• What to do: The answer must be every line of the records below that holds the word "absolute".

• Data provided:

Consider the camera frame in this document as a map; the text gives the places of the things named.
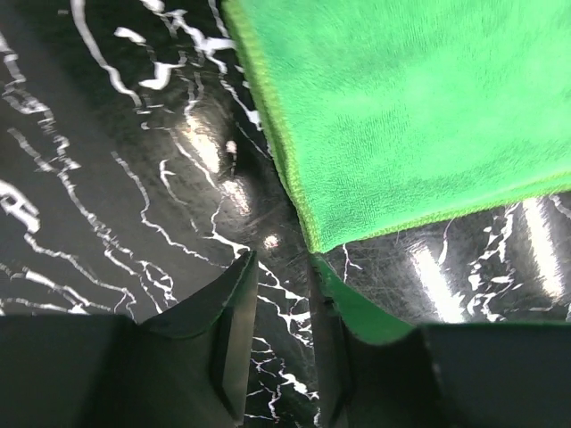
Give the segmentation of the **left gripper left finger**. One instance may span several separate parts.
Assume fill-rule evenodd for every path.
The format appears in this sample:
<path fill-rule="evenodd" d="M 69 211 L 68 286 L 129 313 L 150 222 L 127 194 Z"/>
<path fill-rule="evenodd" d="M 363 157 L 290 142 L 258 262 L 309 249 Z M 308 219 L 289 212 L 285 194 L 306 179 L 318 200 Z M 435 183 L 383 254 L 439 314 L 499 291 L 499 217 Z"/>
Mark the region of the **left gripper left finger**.
<path fill-rule="evenodd" d="M 143 323 L 5 316 L 4 427 L 237 427 L 244 421 L 257 255 Z"/>

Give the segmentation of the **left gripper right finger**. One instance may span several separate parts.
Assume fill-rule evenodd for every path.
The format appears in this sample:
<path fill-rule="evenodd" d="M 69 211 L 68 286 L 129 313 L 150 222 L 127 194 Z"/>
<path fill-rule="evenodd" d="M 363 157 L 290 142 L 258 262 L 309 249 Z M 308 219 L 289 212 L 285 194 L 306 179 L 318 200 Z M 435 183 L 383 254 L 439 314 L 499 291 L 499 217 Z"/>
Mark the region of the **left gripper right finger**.
<path fill-rule="evenodd" d="M 567 427 L 567 323 L 410 325 L 310 258 L 326 427 Z"/>

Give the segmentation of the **green microfiber towel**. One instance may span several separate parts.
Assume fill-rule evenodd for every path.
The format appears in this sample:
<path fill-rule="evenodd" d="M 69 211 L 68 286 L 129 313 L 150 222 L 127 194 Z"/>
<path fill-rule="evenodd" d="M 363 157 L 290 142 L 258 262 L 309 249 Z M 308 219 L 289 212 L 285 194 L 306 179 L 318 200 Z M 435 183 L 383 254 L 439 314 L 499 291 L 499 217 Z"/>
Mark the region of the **green microfiber towel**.
<path fill-rule="evenodd" d="M 349 325 L 570 320 L 567 1 L 226 1 Z"/>

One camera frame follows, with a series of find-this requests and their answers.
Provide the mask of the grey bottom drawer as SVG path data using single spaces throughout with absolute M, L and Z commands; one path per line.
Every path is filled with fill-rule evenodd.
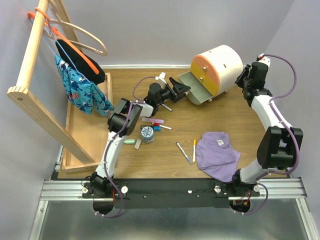
M 200 83 L 200 81 L 190 72 L 185 72 L 178 76 L 179 82 L 189 86 L 187 98 L 195 105 L 211 102 L 214 96 Z

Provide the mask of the blue small cap eraser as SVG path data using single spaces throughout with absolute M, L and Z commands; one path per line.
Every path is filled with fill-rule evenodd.
M 154 126 L 153 126 L 153 130 L 154 130 L 155 132 L 160 132 L 160 131 L 161 131 L 161 127 L 160 127 L 160 126 L 157 126 L 157 125 L 154 125 Z

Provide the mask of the grey white eraser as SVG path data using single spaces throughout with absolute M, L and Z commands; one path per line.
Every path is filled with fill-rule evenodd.
M 134 145 L 134 149 L 138 150 L 140 145 L 141 145 L 141 143 L 142 143 L 142 140 L 141 139 L 137 139 L 137 141 L 136 141 L 136 143 Z

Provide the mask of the mint green eraser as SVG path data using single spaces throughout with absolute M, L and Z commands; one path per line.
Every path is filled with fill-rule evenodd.
M 126 144 L 126 145 L 134 145 L 135 144 L 135 139 L 126 139 L 125 141 L 124 141 L 124 143 Z

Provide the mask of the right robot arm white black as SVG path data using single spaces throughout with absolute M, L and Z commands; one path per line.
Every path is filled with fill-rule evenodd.
M 253 191 L 258 180 L 268 174 L 293 172 L 300 161 L 303 131 L 285 120 L 275 104 L 276 97 L 265 88 L 270 63 L 269 55 L 257 57 L 256 61 L 244 67 L 235 81 L 248 105 L 258 115 L 265 134 L 258 146 L 256 159 L 233 175 L 230 191 L 234 196 Z

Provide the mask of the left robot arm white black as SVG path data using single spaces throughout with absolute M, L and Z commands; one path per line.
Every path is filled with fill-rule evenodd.
M 170 77 L 169 85 L 163 78 L 157 76 L 157 82 L 149 85 L 144 99 L 136 98 L 130 101 L 121 98 L 113 113 L 108 118 L 108 139 L 101 161 L 95 171 L 87 177 L 89 182 L 83 185 L 82 193 L 101 198 L 107 197 L 112 190 L 117 190 L 113 182 L 115 167 L 121 148 L 129 135 L 134 131 L 139 117 L 154 117 L 159 106 L 165 101 L 174 103 L 183 99 L 191 87 Z

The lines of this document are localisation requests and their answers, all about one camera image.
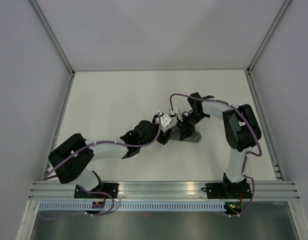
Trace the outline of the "grey cloth napkin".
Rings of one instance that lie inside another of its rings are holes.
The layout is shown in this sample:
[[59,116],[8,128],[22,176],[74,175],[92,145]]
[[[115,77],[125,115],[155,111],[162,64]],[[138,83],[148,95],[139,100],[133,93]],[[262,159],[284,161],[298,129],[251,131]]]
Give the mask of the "grey cloth napkin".
[[202,136],[199,132],[194,132],[194,133],[192,133],[192,135],[184,138],[183,140],[180,140],[180,136],[181,136],[180,128],[177,125],[175,125],[170,130],[172,131],[172,134],[171,134],[171,137],[170,137],[171,141],[198,143],[202,138]]

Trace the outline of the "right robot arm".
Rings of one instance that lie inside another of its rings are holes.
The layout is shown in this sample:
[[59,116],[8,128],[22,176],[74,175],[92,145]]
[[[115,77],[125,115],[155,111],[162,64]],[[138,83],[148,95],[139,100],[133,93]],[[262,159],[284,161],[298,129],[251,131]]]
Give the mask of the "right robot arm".
[[262,132],[249,104],[234,106],[213,96],[201,97],[197,92],[187,101],[192,110],[183,117],[180,139],[193,136],[195,125],[203,118],[215,117],[223,122],[230,146],[230,158],[222,182],[207,183],[201,190],[208,199],[251,199],[253,187],[247,182],[245,168],[249,155],[260,157]]

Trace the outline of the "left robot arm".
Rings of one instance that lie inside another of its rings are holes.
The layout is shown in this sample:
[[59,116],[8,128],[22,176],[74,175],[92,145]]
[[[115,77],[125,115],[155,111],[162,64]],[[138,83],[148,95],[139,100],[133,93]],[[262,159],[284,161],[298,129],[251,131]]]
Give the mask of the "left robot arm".
[[142,120],[116,140],[92,141],[75,133],[49,154],[53,167],[50,172],[56,173],[61,184],[74,183],[92,198],[98,198],[103,192],[103,182],[87,165],[96,160],[133,157],[155,141],[164,145],[171,137],[171,125],[172,120],[164,116],[152,122]]

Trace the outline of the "aluminium cage frame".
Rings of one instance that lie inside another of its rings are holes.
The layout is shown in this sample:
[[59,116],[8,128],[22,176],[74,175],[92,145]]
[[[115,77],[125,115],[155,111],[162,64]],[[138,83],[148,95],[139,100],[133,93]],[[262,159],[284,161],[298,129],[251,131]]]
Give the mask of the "aluminium cage frame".
[[277,127],[288,99],[274,78],[283,34],[299,0],[40,0],[75,72],[57,143],[74,133],[114,140],[141,120],[199,92],[232,104],[260,103],[270,140],[247,173],[273,180],[281,158]]

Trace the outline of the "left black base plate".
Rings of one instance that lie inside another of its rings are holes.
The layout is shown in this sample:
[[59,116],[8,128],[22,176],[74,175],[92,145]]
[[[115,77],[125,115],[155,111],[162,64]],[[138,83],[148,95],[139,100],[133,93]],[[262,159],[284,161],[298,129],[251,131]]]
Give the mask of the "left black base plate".
[[119,183],[105,182],[102,186],[97,186],[91,192],[83,190],[81,187],[76,186],[74,191],[75,199],[117,199]]

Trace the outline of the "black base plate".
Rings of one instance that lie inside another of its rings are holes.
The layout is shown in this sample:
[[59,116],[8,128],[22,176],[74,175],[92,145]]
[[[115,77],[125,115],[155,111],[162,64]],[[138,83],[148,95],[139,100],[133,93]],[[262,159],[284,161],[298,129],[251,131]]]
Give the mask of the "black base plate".
[[248,183],[233,184],[232,188],[225,188],[224,184],[218,183],[207,183],[202,190],[207,194],[207,198],[213,199],[224,199],[224,200],[248,200],[252,197],[252,190]]
[[97,186],[91,192],[83,190],[81,187],[76,186],[74,191],[75,199],[117,199],[119,183],[105,182],[102,186]]

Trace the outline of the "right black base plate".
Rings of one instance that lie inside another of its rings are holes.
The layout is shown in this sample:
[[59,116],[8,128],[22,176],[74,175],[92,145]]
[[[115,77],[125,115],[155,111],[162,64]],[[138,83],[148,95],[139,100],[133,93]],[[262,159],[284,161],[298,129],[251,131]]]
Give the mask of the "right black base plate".
[[207,183],[202,190],[207,194],[207,198],[213,199],[224,199],[224,200],[248,200],[252,197],[252,190],[248,183],[233,184],[232,188],[225,188],[224,184],[218,183]]

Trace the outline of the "aluminium front rail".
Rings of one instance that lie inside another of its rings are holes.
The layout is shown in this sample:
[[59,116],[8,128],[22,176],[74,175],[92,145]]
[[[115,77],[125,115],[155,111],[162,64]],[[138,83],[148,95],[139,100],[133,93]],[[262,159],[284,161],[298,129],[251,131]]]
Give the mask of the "aluminium front rail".
[[[201,189],[205,184],[220,181],[106,181],[119,183],[117,200],[126,201],[238,201],[239,199],[208,199]],[[299,201],[293,181],[269,180],[248,182],[253,187],[254,201]],[[30,200],[78,200],[74,198],[75,184],[55,180],[35,181],[30,187]]]

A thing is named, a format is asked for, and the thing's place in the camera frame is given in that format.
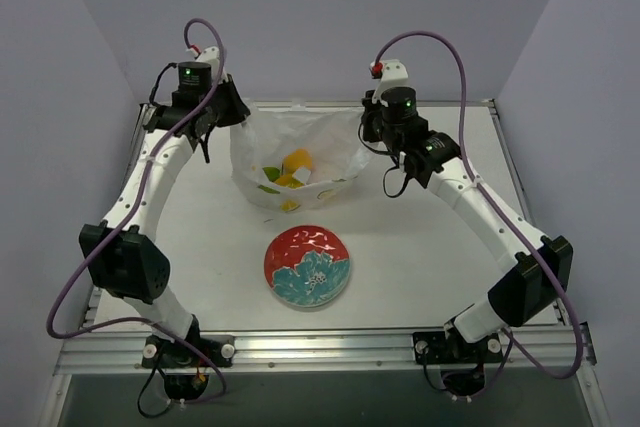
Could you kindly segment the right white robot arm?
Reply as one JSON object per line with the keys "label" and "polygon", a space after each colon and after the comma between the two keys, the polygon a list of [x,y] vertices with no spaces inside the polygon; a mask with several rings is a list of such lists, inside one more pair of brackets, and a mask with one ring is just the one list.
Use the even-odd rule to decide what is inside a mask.
{"label": "right white robot arm", "polygon": [[477,175],[469,174],[460,146],[430,128],[417,111],[416,92],[394,87],[380,100],[362,99],[359,136],[384,144],[407,181],[414,180],[448,205],[485,245],[501,278],[444,327],[444,347],[455,359],[469,358],[480,341],[503,328],[521,327],[566,289],[573,248],[529,224]]}

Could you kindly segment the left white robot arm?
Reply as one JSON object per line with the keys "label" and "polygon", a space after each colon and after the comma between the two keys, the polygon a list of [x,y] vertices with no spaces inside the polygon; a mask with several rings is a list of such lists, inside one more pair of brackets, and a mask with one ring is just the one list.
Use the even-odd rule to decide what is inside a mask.
{"label": "left white robot arm", "polygon": [[195,319],[168,283],[170,261],[156,245],[158,224],[186,163],[206,149],[216,128],[242,123],[250,114],[218,60],[176,64],[178,87],[168,105],[154,108],[142,128],[142,144],[123,190],[97,225],[79,241],[95,286],[121,299],[142,323],[167,340],[165,352],[179,366],[202,352]]}

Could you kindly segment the white plastic bag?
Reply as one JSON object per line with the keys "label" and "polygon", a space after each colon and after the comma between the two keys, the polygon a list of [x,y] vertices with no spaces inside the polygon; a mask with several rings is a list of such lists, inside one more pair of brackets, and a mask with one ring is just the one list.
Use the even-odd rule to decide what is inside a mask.
{"label": "white plastic bag", "polygon": [[292,213],[323,206],[349,188],[372,153],[355,108],[265,109],[230,128],[232,179],[256,206]]}

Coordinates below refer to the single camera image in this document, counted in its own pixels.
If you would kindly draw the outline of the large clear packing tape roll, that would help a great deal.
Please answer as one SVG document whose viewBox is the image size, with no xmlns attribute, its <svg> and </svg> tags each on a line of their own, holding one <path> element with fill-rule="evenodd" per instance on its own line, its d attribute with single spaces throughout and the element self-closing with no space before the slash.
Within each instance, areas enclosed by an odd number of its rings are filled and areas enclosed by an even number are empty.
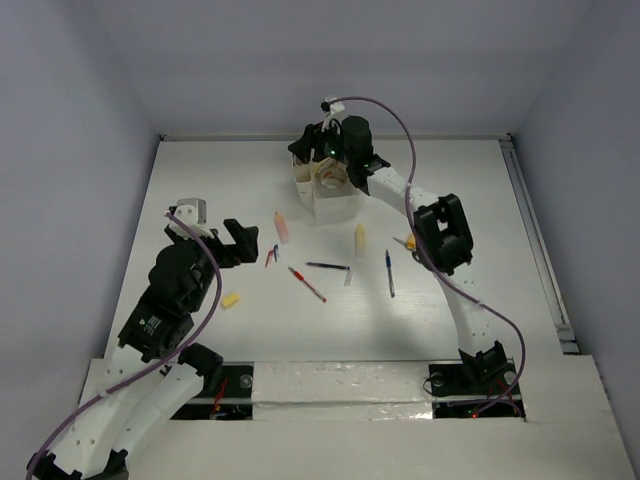
<svg viewBox="0 0 640 480">
<path fill-rule="evenodd" d="M 316 173 L 316 179 L 320 187 L 328 191 L 340 190 L 348 183 L 346 172 L 336 166 L 319 169 Z"/>
</svg>

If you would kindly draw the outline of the yellow eraser block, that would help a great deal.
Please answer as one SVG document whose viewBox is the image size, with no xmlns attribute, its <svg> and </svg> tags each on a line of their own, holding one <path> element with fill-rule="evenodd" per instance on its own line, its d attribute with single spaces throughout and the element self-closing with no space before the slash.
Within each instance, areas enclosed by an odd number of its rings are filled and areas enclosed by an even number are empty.
<svg viewBox="0 0 640 480">
<path fill-rule="evenodd" d="M 237 293 L 230 293 L 221 300 L 221 306 L 223 309 L 229 309 L 236 305 L 238 301 L 239 295 Z"/>
</svg>

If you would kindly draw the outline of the yellow highlighter marker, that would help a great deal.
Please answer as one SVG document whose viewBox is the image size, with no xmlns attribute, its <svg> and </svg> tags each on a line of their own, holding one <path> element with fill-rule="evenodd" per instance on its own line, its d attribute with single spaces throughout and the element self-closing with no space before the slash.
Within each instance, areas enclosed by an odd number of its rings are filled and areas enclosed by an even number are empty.
<svg viewBox="0 0 640 480">
<path fill-rule="evenodd" d="M 354 231 L 354 255 L 363 258 L 366 253 L 366 232 L 362 224 L 358 224 Z"/>
</svg>

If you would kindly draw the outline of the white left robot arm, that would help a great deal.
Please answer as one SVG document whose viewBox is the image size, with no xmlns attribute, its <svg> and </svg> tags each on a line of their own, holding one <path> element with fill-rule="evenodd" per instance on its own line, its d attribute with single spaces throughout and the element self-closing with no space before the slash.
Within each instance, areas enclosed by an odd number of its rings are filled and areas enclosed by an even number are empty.
<svg viewBox="0 0 640 480">
<path fill-rule="evenodd" d="M 259 230 L 226 219 L 233 241 L 180 207 L 167 215 L 170 245 L 123 325 L 89 400 L 58 426 L 27 465 L 29 479 L 126 479 L 132 464 L 171 417 L 221 383 L 223 359 L 197 343 L 213 315 L 192 318 L 221 272 L 258 258 Z"/>
</svg>

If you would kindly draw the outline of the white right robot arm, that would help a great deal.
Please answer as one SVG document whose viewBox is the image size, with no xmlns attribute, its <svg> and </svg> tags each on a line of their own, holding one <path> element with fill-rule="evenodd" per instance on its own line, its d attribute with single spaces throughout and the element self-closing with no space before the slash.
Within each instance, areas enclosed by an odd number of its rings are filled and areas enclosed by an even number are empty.
<svg viewBox="0 0 640 480">
<path fill-rule="evenodd" d="M 326 160 L 343 165 L 353 187 L 407 216 L 416 240 L 414 257 L 437 279 L 454 321 L 462 384 L 470 394 L 493 401 L 508 396 L 522 371 L 516 370 L 510 381 L 504 378 L 511 364 L 488 316 L 513 322 L 475 296 L 474 240 L 459 197 L 412 186 L 411 177 L 403 177 L 375 152 L 369 122 L 360 116 L 309 124 L 288 151 L 298 165 Z"/>
</svg>

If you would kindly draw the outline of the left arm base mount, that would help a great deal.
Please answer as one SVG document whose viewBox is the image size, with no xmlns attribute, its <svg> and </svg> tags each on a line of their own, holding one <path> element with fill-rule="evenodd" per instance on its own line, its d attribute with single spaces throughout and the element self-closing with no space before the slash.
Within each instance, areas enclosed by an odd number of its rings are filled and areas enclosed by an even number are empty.
<svg viewBox="0 0 640 480">
<path fill-rule="evenodd" d="M 218 384 L 183 405 L 172 417 L 179 421 L 245 421 L 253 418 L 253 363 L 225 363 Z"/>
</svg>

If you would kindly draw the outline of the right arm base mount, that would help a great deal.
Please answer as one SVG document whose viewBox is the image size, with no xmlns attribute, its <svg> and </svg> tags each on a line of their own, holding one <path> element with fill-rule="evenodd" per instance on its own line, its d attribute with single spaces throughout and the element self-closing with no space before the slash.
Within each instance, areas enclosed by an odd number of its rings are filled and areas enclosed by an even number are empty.
<svg viewBox="0 0 640 480">
<path fill-rule="evenodd" d="M 486 352 L 460 356 L 457 363 L 428 367 L 422 388 L 432 398 L 436 419 L 525 417 L 515 365 L 499 342 Z"/>
</svg>

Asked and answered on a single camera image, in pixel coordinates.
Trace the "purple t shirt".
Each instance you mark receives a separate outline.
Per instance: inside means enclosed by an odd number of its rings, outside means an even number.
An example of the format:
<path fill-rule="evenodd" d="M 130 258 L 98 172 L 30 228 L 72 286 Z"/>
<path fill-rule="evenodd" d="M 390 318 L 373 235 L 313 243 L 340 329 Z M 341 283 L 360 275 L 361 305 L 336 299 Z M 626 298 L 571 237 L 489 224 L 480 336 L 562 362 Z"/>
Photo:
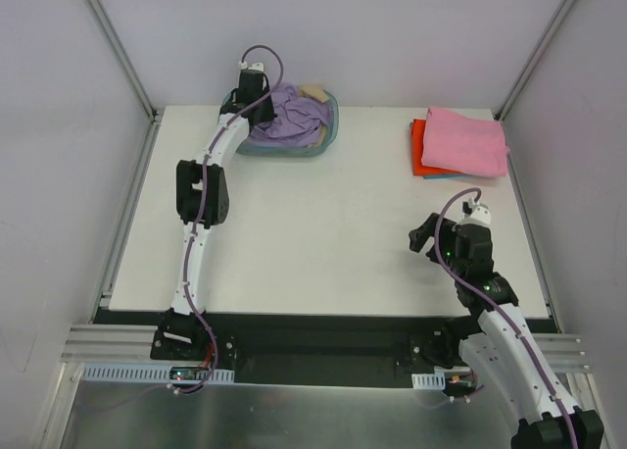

• Answer to the problem:
Provide the mask of the grey bottom drawer as SVG path data using single spaces throughout with absolute M, L and Z commands; one path per line.
Provide the mask of the blue small cap eraser as SVG path data using single spaces throughout with absolute M, L and Z commands; one path per line.
Provide the mask of the grey white eraser as SVG path data using single spaces throughout with absolute M, L and Z commands; one path per line.
Provide the mask of the mint green eraser as SVG path data using single spaces throughout with absolute M, L and Z commands; one path per line.
Provide the mask of the right robot arm white black as SVG path data using single spaces throughout with absolute M, L and Z commands; one path per line.
Provide the mask of the left robot arm white black as SVG path data using single spaces throughout with absolute M, L and Z commands; one path per line.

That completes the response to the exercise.